▶ TASK TO CARRY OUT
Search the records for the word "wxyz" and copy each line in which it appears.

▶ Extracted records
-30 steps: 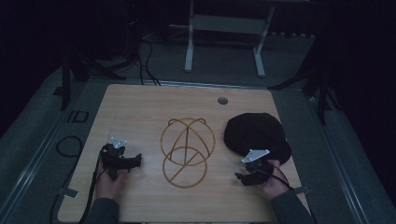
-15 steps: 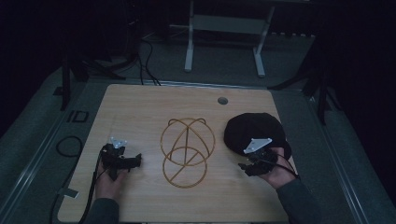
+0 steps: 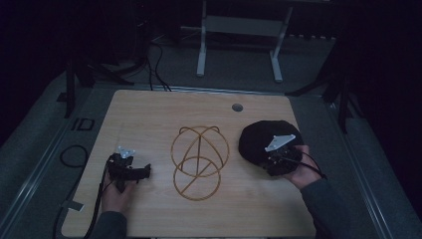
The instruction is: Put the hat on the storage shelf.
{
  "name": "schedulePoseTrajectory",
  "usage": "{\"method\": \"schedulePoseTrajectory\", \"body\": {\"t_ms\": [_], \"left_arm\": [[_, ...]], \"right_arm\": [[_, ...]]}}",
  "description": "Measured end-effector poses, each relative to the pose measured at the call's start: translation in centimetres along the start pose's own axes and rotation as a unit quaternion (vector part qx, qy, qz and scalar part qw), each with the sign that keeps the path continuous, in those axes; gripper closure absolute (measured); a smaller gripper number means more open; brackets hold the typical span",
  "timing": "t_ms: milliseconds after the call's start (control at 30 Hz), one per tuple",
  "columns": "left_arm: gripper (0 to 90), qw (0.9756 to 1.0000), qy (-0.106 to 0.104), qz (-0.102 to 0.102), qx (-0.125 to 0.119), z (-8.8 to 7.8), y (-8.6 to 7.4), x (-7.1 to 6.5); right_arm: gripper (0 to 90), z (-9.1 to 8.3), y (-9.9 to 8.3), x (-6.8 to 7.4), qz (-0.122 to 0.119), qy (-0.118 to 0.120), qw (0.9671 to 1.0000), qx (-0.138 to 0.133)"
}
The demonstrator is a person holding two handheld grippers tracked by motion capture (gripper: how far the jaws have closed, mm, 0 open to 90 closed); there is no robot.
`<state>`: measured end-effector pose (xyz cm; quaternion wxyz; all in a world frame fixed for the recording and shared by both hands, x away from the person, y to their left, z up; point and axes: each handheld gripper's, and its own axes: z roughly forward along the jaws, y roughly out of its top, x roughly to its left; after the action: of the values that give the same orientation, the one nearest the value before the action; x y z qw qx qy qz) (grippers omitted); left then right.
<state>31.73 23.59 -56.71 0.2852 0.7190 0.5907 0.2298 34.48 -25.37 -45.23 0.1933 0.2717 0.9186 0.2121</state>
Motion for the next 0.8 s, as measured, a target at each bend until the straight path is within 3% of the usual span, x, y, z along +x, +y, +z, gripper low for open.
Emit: {"method": "schedulePoseTrajectory", "body": {"t_ms": [300, 800], "left_arm": [[0.1, 1.0000, 0.000, 0.000, 0.000, 0.0, 0.0, 0.0], [0.1, 1.0000, 0.000, 0.000, 0.000, 0.0, 0.0, 0.0]], "right_arm": [[36.3, 0.1, -0.1, -1.0, 0.000, -0.004, 1.0000, 0.009], [35.5, -0.5, -0.1, -3.9, 0.018, -0.011, 0.9997, 0.014]]}}
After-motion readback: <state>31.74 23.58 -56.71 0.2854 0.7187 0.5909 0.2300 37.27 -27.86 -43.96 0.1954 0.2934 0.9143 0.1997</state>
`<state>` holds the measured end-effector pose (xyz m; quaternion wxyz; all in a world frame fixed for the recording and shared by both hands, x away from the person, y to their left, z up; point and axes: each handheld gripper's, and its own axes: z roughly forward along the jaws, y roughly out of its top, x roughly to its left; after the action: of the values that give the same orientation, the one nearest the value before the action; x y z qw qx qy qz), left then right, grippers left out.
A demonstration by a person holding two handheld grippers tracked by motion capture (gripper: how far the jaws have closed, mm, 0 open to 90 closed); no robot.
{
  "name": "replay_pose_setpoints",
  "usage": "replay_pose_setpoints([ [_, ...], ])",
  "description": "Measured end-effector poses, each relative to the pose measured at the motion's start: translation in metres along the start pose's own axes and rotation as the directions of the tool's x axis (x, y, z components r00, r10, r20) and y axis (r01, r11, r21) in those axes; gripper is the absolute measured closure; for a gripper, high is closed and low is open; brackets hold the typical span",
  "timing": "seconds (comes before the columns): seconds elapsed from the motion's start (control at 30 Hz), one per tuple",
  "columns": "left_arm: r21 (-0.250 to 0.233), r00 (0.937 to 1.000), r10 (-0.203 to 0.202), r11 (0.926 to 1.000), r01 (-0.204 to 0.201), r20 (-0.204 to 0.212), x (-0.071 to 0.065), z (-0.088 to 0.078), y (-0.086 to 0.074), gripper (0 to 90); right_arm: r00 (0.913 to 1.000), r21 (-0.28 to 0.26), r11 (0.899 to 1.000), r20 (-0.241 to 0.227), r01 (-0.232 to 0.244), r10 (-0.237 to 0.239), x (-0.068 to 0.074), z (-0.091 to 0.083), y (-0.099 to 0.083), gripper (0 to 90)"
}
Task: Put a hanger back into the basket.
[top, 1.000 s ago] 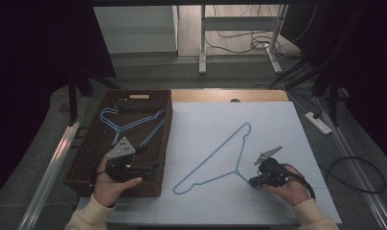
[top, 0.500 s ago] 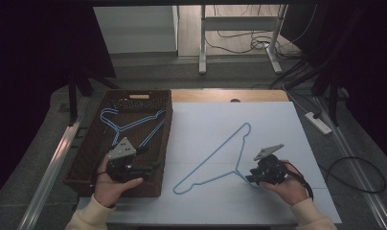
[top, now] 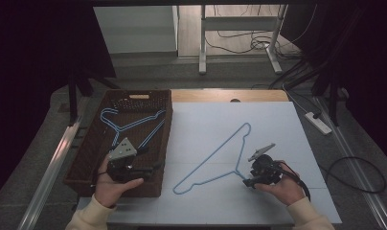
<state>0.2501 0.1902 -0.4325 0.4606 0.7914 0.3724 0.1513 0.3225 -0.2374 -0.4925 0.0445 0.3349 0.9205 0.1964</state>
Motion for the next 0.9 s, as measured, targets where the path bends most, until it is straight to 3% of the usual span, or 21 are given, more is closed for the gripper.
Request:
replay_pose_setpoints([
  [0.27, -0.001, 1.0, 0.0, 1.0, 0.0, 0.003, 0.0, 0.0, 0.0, 26.8, 0.9978, 0.086, 0.996, 0.066, -0.011, 0.006, 0.008, 0.004, 0.003, 60.2],
  [0.37, -0.001, 1.0, 0.001, 1.0, -0.001, 0.002, -0.001, 0.0, 0.0, 26.8, 0.9965, 0.102, 0.994, 0.081, -0.029, 0.021, 0.012, 0.004, 0.004, 71.7],
  [0.53, -0.002, 1.0, 0.008, 1.0, -0.008, 0.004, -0.003, 0.0, 0.001, 26.8, 0.9907, 0.132, 0.985, 0.087, -0.115, 0.105, 0.015, 0.005, 0.008, 85.9],
  [0.57, -0.002, 1.0, 0.008, 1.0, -0.008, 0.004, -0.003, 0.0, 0.001, 26.8, 0.9907, 0.132, 0.985, 0.087, -0.115, 0.105, 0.015, 0.005, 0.008, 85.9],
  [0.6, -0.004, 0.9999, 0.012, 0.9999, -0.012, 0.005, -0.004, 0.0, 0.002, 26.8, 0.9873, 0.131, 0.981, 0.083, -0.146, 0.136, 0.014, 0.005, 0.008, 86.6],
  [0.9, -0.003, 0.9988, 0.041, 0.9991, -0.041, 0.028, -0.019, 0.003, 0.012, 26.9, 0.9829, 0.108, 0.978, 0.054, -0.181, 0.176, 0.008, 0.0, 0.007, 88.1],
])
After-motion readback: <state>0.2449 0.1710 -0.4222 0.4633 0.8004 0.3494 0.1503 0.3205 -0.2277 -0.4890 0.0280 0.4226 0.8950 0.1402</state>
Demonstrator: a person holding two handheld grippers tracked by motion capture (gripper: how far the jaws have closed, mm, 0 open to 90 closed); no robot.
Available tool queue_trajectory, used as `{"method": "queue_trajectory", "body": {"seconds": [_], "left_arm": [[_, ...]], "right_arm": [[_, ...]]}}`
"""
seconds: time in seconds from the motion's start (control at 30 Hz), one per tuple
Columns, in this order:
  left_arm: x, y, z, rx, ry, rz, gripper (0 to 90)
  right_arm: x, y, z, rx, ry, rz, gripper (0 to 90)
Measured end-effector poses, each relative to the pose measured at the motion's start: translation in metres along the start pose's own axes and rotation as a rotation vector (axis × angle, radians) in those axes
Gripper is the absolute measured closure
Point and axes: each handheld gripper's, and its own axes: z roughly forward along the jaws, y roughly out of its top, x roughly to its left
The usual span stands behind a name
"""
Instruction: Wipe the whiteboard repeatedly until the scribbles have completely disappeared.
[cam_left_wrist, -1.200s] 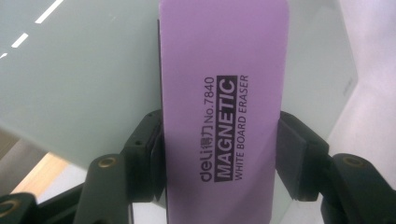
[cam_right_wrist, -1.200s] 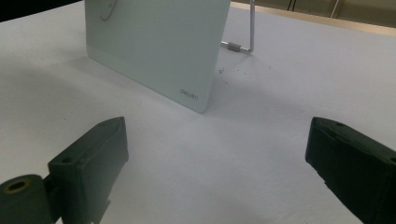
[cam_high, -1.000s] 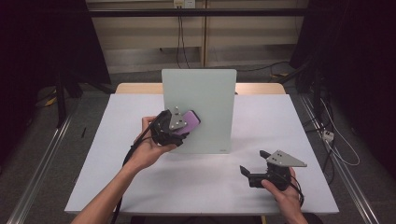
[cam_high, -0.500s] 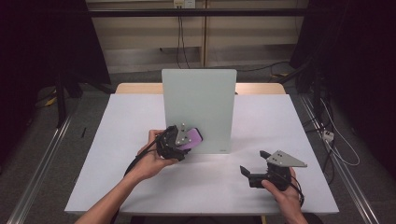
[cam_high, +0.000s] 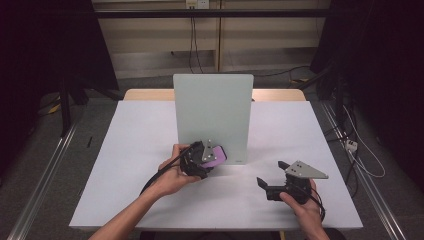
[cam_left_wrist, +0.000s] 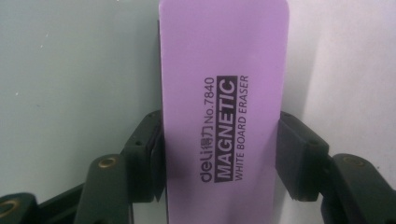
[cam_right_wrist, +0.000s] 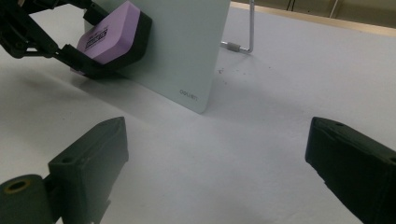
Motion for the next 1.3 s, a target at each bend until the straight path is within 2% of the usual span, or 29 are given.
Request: {"method": "queue_trajectory", "body": {"seconds": [0.1,0.33,0.43,0.5,0.67,0.73,0.93,1.0,1.07,1.3], "left_arm": [[0.008,-0.001,-0.011,-0.007,0.018,-0.007,41.0],[0.038,-0.012,-0.047,-0.123,0.092,-0.124,41.0],[0.046,-0.017,-0.056,-0.158,0.109,-0.162,41.0],[0.051,-0.020,-0.062,-0.165,0.120,-0.172,41.0],[0.059,-0.029,-0.075,-0.199,0.180,-0.209,41.0],[0.063,-0.033,-0.080,-0.225,0.198,-0.239,41.0],[0.071,-0.044,-0.092,-0.245,0.199,-0.273,41.0],[0.072,-0.046,-0.096,-0.270,0.179,-0.296,41.0],[0.073,-0.048,-0.099,-0.272,0.173,-0.297,41.0],[0.074,-0.052,-0.105,-0.290,0.106,-0.334,41.0]], "right_arm": [[0.000,0.000,-0.001,-0.003,0.000,0.003,5.9],[0.000,0.000,0.000,-0.001,0.000,0.003,5.9],[0.000,0.000,0.000,-0.002,-0.002,0.005,5.9],[0.000,0.000,0.000,-0.002,0.000,0.002,5.9],[0.000,0.000,-0.001,-0.002,0.001,0.007,5.9],[0.000,0.000,0.000,-0.002,0.001,0.004,5.9],[0.000,0.000,0.001,-0.001,0.003,0.011,5.9],[-0.001,0.000,0.001,-0.002,0.002,0.012,5.9],[-0.001,0.000,0.001,-0.003,0.003,0.015,5.9],[-0.001,0.001,0.002,0.000,0.003,0.017,5.9]]}}
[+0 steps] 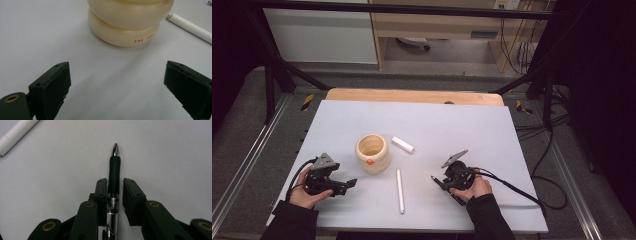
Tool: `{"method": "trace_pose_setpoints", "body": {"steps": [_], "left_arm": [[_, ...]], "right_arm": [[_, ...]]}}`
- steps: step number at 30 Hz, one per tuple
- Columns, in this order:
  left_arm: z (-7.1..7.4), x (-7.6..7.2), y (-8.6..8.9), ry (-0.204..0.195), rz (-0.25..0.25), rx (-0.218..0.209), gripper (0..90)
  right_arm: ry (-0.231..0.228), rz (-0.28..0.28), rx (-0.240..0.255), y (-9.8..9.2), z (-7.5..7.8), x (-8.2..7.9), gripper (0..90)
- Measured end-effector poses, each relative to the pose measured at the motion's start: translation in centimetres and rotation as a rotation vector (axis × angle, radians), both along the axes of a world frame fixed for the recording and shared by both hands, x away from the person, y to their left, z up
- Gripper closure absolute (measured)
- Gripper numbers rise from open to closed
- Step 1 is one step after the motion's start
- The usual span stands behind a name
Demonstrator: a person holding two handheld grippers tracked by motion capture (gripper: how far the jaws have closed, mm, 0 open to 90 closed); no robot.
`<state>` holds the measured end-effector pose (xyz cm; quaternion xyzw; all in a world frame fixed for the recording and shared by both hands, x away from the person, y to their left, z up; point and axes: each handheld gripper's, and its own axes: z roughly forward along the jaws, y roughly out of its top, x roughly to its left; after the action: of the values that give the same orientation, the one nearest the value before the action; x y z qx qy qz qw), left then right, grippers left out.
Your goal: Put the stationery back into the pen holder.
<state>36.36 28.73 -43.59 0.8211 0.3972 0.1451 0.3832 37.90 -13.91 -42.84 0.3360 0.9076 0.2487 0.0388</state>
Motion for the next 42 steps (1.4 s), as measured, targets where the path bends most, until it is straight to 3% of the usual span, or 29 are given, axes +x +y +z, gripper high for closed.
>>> {"method": "trace_pose_setpoints", "body": {"steps": [17,33,42], "left_arm": [[-0.05,0.01,-0.05,0.003,-0.006,0.009,7.3],[-0.1,0.03,-0.08,0.005,-0.007,0.01,7.4],[-0.12,0.03,-0.12,0.005,-0.007,0.01,7.4]], "right_arm": [[0.015,0.005,-0.051,0.36,0.0,-0.16,78.8],[0.028,-0.007,-0.038,0.25,0.06,-0.2,80.1],[0.014,-0.007,-0.033,-0.04,0.66,-0.4,80.2]]}}
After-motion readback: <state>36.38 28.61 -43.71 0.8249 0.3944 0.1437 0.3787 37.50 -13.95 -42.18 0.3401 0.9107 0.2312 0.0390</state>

▶ RESPONSE TO THE TASK
`<state>`: measured end-effector pose (xyz cm; quaternion wxyz; all in a world frame fixed for the recording and shared by both hands, x away from the person, y to their left, z up; point and axes: each handheld gripper's, and its own axes: z roughly forward along the jaws, y roughly out of its top, x roughly to its left; after the action: of the values that give the same orientation, the one nearest the value before the action; x y z qw qx qy qz) (grippers omitted); left then right.
`<state>` holds the measured end-effector pose (xyz m; quaternion wxyz; all in a world frame fixed for the recording and shared by both hands, x away from the person, y to their left, z up; point and axes: each handheld gripper's, and its own axes: z roughly forward along the jaws, y roughly out of its top, x roughly to its left; after the action: of the values that give the same orientation, the one nearest the value before the action; x y z qw qx qy qz), left then right, grippers left out.

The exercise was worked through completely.